Chaos theory can be used to detect diving patterns in marine life - study

After monitoring an electronically tagged narwhal for 83 days, researchers noticed irregular diving and surface resting behavior.

 Narwhal (illustrative). (photo credit: PIXABAY)
Narwhal (illustrative).
(photo credit: PIXABAY)

There is a way to identify the causation of irregular patterns in animals, recent research shows through using chaos theory mathematics to analyze data of an electronically tagged narwhal

Research published in the peer-reviewed journal PLOS Computational Biology provides a way to detect structures within the diving patterns of marine animals through the use of chaos theory.

“While animal-borne ocean sensors continue to advance and collect more data, there is a lack of adequate methods to analyze records of irregular behavior,” writes lead author and Hokkaido University geophysicist Evgeny A. Podolskiy. 

What is chaos theory?

Chaos theory is similar to that which it sounds. The theory is a branch of mathematics that deals with the unpredictability of events, helping identify uncertainties, and focuses on systems that were once thought to have random irregularities and states of disorder.
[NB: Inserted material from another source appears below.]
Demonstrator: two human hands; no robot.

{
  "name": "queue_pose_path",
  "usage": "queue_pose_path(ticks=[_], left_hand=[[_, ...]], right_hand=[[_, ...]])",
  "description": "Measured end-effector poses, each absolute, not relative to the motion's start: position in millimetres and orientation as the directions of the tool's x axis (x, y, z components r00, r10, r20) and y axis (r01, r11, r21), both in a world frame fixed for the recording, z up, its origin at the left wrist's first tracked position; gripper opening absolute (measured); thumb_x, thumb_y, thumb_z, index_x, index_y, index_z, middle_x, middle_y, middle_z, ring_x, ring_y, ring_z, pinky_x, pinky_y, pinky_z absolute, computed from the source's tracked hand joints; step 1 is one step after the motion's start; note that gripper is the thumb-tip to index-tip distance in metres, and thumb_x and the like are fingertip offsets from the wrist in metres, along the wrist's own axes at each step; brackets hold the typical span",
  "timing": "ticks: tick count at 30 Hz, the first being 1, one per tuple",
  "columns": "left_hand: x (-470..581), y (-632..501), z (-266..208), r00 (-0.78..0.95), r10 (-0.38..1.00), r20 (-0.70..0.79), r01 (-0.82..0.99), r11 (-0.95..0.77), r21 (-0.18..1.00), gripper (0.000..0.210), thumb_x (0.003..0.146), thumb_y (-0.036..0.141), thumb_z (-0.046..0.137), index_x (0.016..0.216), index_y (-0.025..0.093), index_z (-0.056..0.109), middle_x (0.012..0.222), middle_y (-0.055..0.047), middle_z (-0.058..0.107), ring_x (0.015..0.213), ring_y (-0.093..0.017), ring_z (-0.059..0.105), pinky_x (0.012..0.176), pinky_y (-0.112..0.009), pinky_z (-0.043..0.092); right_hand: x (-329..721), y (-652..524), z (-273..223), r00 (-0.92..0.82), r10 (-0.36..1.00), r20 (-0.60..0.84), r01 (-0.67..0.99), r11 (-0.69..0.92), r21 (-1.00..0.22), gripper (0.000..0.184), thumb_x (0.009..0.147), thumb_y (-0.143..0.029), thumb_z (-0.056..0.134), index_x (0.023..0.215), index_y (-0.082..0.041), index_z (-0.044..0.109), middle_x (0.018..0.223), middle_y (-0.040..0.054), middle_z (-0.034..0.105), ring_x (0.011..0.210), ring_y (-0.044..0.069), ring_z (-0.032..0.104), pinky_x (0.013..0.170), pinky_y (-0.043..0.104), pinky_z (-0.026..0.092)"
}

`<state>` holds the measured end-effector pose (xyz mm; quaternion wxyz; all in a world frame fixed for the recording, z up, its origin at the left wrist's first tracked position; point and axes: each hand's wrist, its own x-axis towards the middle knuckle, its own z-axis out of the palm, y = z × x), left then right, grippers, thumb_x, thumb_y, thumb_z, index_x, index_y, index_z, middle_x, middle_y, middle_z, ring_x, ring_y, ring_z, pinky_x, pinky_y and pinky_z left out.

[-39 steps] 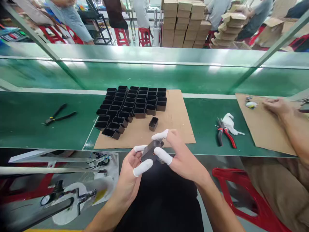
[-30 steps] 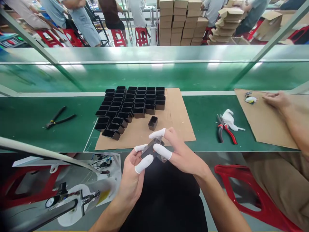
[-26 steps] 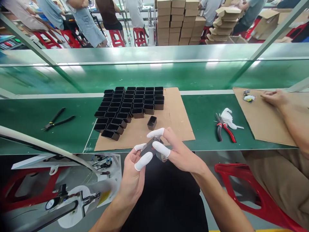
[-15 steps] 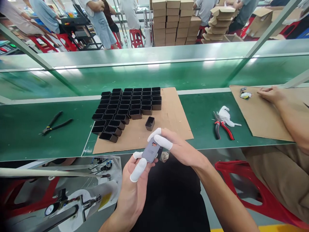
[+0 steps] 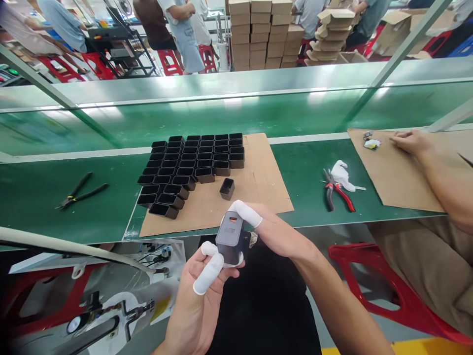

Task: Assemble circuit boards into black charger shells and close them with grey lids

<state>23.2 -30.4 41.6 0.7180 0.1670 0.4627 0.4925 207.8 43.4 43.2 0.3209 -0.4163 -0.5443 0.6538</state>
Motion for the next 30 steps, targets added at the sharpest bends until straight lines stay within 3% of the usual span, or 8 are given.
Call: queue_pose_path(ticks=[7, 10, 13, 17, 20, 24, 27, 30], left_hand=[[18, -30, 28, 0.02, 0.903, -0.43, -0.51, 0.379, 0.772, 0.04, 0.079, 0.048, 0.1, 0.085, 0.018, 0.074, 0.081, -0.002, 0.071, 0.074, -0.016, 0.071, 0.065, -0.024, 0.057], [14, -16, 12, -0.105, 0.919, -0.379, -0.492, 0.283, 0.824, 0.04, 0.082, 0.051, 0.096, 0.094, 0.02, 0.075, 0.083, -0.001, 0.069, 0.073, -0.013, 0.064, 0.066, -0.023, 0.055], [9, 5, 1, 0.094, 0.905, -0.416, -0.506, 0.403, 0.762, 0.054, 0.086, 0.064, 0.089, 0.111, 0.017, 0.077, 0.104, -0.01, 0.077, 0.088, -0.022, 0.074, 0.078, -0.033, 0.062], [5, 35, -4, 0.335, 0.883, -0.329, -0.477, 0.459, 0.749, 0.05, 0.088, 0.06, 0.089, 0.108, 0.016, 0.076, 0.099, -0.011, 0.079, 0.082, -0.022, 0.077, 0.081, -0.036, 0.063], [8, 55, -13, 0.312, 0.933, -0.18, -0.36, 0.291, 0.886, 0.045, 0.088, 0.048, 0.093, 0.119, 0.021, 0.074, 0.112, -0.008, 0.08, 0.093, -0.021, 0.078, 0.095, -0.037, 0.063], [19, 80, -30, 0.475, 0.879, -0.03, -0.129, 0.103, 0.986, 0.051, 0.096, 0.046, 0.084, 0.137, 0.023, 0.066, 0.132, -0.012, 0.078, 0.122, -0.028, 0.075, 0.114, -0.048, 0.056], [30, 97, -39, 0.548, 0.836, 0.017, -0.056, 0.017, 0.998, 0.046, 0.096, 0.046, 0.082, 0.132, 0.022, 0.067, 0.126, -0.01, 0.076, 0.119, -0.029, 0.073, 0.108, -0.045, 0.057], [37, 110, -45, 0.582, 0.811, 0.059, 0.051, -0.108, 0.993, 0.034, 0.092, 0.046, 0.085, 0.109, 0.021, 0.069, 0.111, -0.007, 0.071, 0.108, -0.027, 0.066, 0.099, -0.041, 0.055]], right_hand=[[209, 42, 34, -0.391, 0.9, -0.192, 0.006, -0.205, -0.979, 0.059, 0.117, -0.067, 0.035, 0.11, -0.024, 0.075, 0.095, 0.0018, 0.074, 0.081, 0.018, 0.068, 0.073, 0.029, 0.054], [208, 38, 19, -0.282, 0.957, -0.067, 0.017, -0.065, -0.998, 0.047, 0.118, -0.062, 0.038, 0.123, -0.028, 0.071, 0.112, 0.0042, 0.073, 0.098, 0.022, 0.069, 0.087, 0.034, 0.058], [202, 35, -4, -0.161, 0.969, 0.186, 0.124, 0.207, -0.97, 0.036, 0.117, -0.053, 0.046, 0.136, -0.029, 0.066, 0.134, 0.0103, 0.07, 0.124, 0.028, 0.067, 0.11, 0.046, 0.055], [190, 35, -38, -0.045, 0.923, 0.381, 0.232, 0.381, -0.895, 0.032, 0.106, -0.039, 0.072, 0.136, -0.029, 0.068, 0.146, 0.015, 0.068, 0.144, 0.036, 0.061, 0.126, 0.063, 0.046], [189, 39, -52, 0.103, 0.905, 0.412, 0.212, 0.384, -0.898, 0.033, 0.105, -0.038, 0.072, 0.136, -0.029, 0.065, 0.147, 0.0164, 0.065, 0.139, 0.035, 0.066, 0.124, 0.066, 0.049], [210, 51, -49, 0.187, 0.922, 0.338, 0.162, 0.311, -0.937, 0.051, 0.11, -0.041, 0.065, 0.158, -0.031, 0.051, 0.145, 0.0148, 0.071, 0.116, 0.029, 0.079, 0.108, 0.057, 0.063], [236, 61, -43, 0.137, 0.957, 0.257, 0.174, 0.232, -0.957, 0.041, 0.106, -0.046, 0.073, 0.141, -0.025, 0.07, 0.123, 0.0117, 0.083, 0.108, 0.028, 0.081, 0.102, 0.05, 0.067], [255, 69, -38, 0.093, 0.974, 0.207, 0.216, 0.183, -0.959, 0.035, 0.099, -0.049, 0.081, 0.123, -0.023, 0.081, 0.112, 0.0093, 0.085, 0.101, 0.026, 0.08, 0.097, 0.045, 0.067]])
 Narwhal tusk (illustrative). (credit: Wikimedia Commons) Narwhal tusk (illustrative). (credit: Wikimedia Commons)

The mathematics developed through chaos theory can interpret chaotic behavior in dynamic systems, identifying important patterns that would otherwise be hard to determine. 
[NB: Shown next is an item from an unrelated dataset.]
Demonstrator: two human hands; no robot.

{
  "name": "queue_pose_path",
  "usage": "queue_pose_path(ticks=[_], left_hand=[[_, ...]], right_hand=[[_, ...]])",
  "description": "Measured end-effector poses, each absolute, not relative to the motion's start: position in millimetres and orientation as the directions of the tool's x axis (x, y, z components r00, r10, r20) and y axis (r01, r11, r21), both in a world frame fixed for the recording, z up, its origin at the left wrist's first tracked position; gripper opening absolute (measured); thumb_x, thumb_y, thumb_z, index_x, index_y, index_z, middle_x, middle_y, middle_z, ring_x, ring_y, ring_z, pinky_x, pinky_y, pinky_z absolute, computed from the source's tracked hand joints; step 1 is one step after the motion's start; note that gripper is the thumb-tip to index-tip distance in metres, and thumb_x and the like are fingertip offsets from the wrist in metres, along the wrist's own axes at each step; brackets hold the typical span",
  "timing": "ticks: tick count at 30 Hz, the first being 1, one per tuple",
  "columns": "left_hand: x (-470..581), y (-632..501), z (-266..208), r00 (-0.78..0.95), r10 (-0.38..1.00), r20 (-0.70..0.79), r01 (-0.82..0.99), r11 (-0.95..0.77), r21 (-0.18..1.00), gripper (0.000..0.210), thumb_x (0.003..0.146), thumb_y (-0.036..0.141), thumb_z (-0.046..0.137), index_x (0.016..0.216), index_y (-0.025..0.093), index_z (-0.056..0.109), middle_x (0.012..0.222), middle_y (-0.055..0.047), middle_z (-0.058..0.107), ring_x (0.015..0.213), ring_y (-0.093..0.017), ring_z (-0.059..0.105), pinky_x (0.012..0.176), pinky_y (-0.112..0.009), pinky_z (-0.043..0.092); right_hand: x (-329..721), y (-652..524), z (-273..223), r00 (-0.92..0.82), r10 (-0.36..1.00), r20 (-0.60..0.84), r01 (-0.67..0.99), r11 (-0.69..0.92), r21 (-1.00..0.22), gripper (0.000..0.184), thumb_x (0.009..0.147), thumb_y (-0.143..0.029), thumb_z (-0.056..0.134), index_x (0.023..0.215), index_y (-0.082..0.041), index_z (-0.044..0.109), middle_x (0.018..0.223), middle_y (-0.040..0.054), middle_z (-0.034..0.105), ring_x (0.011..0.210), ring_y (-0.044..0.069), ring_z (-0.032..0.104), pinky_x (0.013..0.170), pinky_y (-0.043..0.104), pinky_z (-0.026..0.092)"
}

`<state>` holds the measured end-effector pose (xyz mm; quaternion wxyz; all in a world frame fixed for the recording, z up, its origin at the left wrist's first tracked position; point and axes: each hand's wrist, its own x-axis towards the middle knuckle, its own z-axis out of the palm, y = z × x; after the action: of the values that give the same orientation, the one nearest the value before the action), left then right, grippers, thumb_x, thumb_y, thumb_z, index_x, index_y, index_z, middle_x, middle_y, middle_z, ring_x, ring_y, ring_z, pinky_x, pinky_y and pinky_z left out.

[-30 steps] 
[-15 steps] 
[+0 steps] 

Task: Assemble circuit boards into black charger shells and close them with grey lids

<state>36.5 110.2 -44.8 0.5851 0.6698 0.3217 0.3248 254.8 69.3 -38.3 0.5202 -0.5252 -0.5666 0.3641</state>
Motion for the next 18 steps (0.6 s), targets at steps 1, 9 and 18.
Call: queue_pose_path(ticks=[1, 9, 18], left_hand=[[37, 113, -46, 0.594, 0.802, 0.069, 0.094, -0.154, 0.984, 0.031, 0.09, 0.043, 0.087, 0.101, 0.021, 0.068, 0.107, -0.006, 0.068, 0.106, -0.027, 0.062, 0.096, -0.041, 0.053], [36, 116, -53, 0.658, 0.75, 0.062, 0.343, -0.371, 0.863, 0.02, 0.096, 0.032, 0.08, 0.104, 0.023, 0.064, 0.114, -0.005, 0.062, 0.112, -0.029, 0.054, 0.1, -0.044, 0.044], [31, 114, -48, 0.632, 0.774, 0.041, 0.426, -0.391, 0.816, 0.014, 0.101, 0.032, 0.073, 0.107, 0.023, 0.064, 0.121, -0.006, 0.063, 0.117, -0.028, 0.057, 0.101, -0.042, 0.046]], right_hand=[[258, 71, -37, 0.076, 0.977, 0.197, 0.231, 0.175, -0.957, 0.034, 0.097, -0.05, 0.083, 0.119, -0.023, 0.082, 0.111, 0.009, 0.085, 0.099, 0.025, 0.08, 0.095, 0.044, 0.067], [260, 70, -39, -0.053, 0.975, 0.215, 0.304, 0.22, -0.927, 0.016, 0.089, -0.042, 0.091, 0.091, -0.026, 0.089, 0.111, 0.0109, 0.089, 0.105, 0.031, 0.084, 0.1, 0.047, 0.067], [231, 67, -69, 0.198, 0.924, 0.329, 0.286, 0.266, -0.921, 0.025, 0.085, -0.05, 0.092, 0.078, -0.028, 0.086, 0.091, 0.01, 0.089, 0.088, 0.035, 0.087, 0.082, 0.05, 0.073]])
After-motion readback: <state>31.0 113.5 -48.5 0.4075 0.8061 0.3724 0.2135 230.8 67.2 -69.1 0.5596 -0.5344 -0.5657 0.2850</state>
After monitoring an electronically tagged narwhal for 83 days, Podolskiy, along with Mads Peter Heide‐Jørgensen, noticed irregular diving and surface resting behavior. They used the mathematical equations of chaos theory to analyze this data with the hopes of uncovering the cause of this behavior. 
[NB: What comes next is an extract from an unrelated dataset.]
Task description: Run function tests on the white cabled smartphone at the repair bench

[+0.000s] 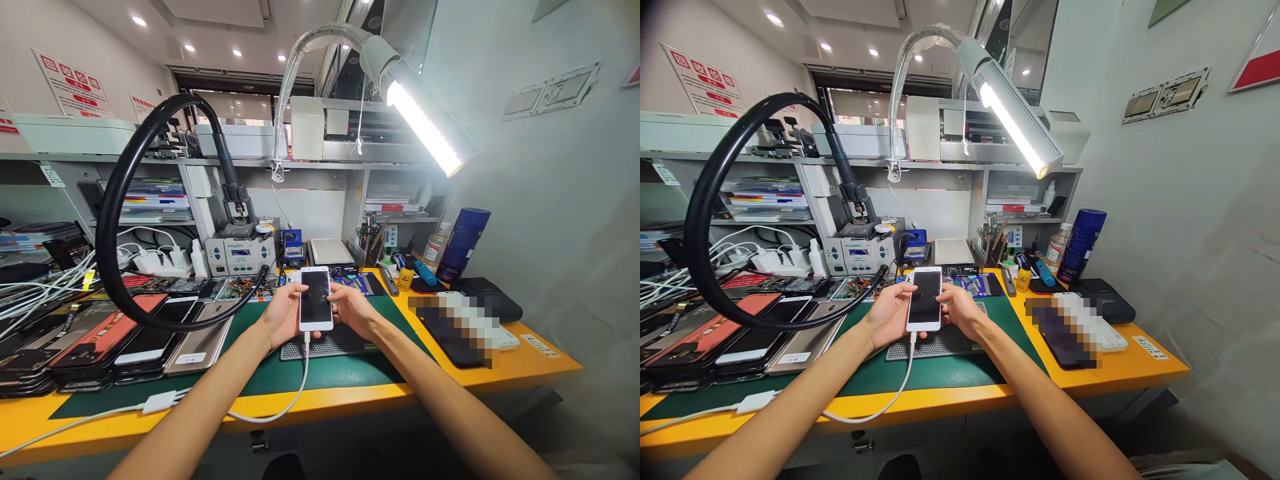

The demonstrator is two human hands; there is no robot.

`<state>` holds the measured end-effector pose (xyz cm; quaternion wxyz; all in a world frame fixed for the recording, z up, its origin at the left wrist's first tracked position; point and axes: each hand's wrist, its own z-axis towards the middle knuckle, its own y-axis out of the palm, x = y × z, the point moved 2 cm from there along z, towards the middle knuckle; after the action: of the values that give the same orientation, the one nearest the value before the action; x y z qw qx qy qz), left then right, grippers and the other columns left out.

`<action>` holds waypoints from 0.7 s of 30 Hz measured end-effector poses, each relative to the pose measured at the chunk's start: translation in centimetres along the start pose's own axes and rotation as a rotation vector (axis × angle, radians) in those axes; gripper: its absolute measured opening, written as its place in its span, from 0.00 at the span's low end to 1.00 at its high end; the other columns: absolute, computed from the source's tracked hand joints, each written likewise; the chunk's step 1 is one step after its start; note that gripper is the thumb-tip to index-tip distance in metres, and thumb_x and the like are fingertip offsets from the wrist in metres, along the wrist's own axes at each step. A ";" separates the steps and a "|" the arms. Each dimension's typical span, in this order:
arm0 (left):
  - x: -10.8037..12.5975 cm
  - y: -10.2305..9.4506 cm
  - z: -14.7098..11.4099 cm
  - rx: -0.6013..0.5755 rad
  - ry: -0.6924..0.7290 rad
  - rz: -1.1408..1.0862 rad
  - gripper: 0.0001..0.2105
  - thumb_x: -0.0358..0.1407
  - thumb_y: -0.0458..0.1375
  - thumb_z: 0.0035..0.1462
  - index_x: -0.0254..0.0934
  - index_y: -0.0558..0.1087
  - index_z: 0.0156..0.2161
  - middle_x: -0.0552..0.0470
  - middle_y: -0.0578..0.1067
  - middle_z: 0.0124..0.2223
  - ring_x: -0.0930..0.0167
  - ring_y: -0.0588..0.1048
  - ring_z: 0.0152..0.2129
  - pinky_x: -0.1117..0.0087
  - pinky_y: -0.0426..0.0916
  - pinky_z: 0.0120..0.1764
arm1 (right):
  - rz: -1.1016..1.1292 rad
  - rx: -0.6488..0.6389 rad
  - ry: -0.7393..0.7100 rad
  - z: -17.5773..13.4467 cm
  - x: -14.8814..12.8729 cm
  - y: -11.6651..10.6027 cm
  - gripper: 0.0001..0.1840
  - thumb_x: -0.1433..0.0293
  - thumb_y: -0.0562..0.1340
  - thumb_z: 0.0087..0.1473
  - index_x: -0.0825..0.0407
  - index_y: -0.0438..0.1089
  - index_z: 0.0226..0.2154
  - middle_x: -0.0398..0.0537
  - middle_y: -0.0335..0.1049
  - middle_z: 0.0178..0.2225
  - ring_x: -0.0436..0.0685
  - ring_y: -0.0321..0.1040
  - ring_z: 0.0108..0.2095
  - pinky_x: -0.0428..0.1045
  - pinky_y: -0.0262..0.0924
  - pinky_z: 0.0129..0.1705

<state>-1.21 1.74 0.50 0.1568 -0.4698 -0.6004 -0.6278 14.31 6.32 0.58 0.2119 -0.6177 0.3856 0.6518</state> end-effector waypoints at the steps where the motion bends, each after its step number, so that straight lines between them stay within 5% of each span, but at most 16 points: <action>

Narwhals are relatively small whales, most known for their dives to extreme depths. They are one of the most endangered species in the Arctic. Contributing to their decline are climate change, predation, and human activity. 

Podolskiy and his team wanted to understand the full extent of the electronically tagged narwhals' behavior. In order to do so, they used signal processing, converting data to be seen in a way that isn't possible through direct observation, and biologging, the logging of an animal through attaching a tag. 

The findings revealed features of narwhal behavior that had never been recognized before, discovering a daily pattern of narwhal activity and how it is affected as the seasons' change. For example, it was shown that increased sea ice is correlated with more intense diving because it limits the narwhal's surface activity. 

“Our approach is relatively simple to implement and can map and label long-term data, identifying differences between the behavior of individual animals and different species, and also detecting perturbations in behavior caused by changing influences,” Podolskiy and Heide‐Jørgensen suggest.

Furthermore, the researchers anticipate that this new method will provide information that can save animals in the face of extinction.

“Together with recent advances in machine learning toward the improvement of classical embeddings by increasing dimensionality and retrieving governing equations from data, there are many unexplored opportunities,” writes Podolskiy. “Extending this effort to all observed species may enable systematic and generalized investigations, as recently proposed for chaotic dynamic systems. This may allow a dynamic view of life, not only in the ocean.”